Top of Given records
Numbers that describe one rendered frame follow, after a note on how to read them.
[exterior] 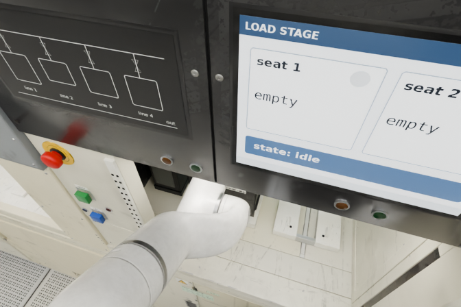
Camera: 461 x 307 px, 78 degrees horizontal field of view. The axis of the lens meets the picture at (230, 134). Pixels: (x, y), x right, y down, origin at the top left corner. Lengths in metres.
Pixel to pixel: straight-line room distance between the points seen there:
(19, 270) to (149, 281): 1.89
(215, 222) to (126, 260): 0.19
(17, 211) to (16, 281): 0.97
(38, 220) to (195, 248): 0.81
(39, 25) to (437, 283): 0.66
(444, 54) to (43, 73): 0.46
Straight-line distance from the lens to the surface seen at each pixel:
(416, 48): 0.28
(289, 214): 1.03
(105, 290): 0.37
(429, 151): 0.36
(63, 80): 0.46
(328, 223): 1.04
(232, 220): 0.56
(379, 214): 0.45
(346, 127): 0.33
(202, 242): 0.54
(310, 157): 0.37
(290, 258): 1.00
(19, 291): 2.20
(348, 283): 1.02
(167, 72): 0.34
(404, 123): 0.33
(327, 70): 0.29
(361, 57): 0.28
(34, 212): 1.28
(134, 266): 0.40
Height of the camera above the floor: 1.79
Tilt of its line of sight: 46 degrees down
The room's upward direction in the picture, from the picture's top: straight up
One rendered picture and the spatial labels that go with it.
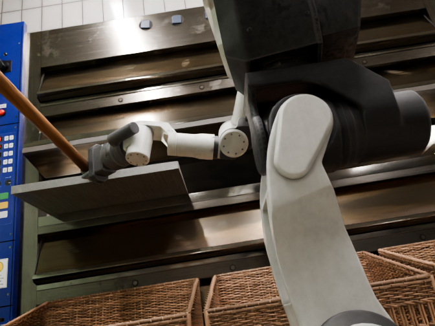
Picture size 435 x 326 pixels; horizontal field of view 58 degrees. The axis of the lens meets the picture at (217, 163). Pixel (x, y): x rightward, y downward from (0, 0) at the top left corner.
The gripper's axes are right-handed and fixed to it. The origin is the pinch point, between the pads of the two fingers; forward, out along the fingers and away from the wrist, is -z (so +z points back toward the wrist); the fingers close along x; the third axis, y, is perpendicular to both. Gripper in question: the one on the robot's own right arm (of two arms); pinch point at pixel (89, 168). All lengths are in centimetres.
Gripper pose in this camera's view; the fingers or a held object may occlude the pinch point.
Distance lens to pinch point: 128.1
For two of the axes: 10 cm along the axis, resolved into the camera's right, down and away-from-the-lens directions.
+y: 5.9, 2.1, 7.8
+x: 1.5, 9.2, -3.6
Bottom of Given records
> Task instructions
List, from the entries above, every line in which the word "lens" shows up.

> Answer below
Camera: 461 x 307 px, 78 degrees horizontal field of view. The axis of the lens meets the picture at (230, 134). Pixels: (x, y), x right, y down, origin at the top left corner. Lengths in metres.
Straight-line distance from the lens to the surface seen at each pixel:
Picture size 435 x 326 pixels; horizontal field of view 58 degrees. The axis of the lens meets the picture at (217, 163). Pixel (x, y): x rightward, y downward from (0, 0) at the top left corner.
Distance lens to pinch point: 128.1
For two of the axes: 10 cm along the axis, resolved into the camera's right, down and away-from-the-lens directions.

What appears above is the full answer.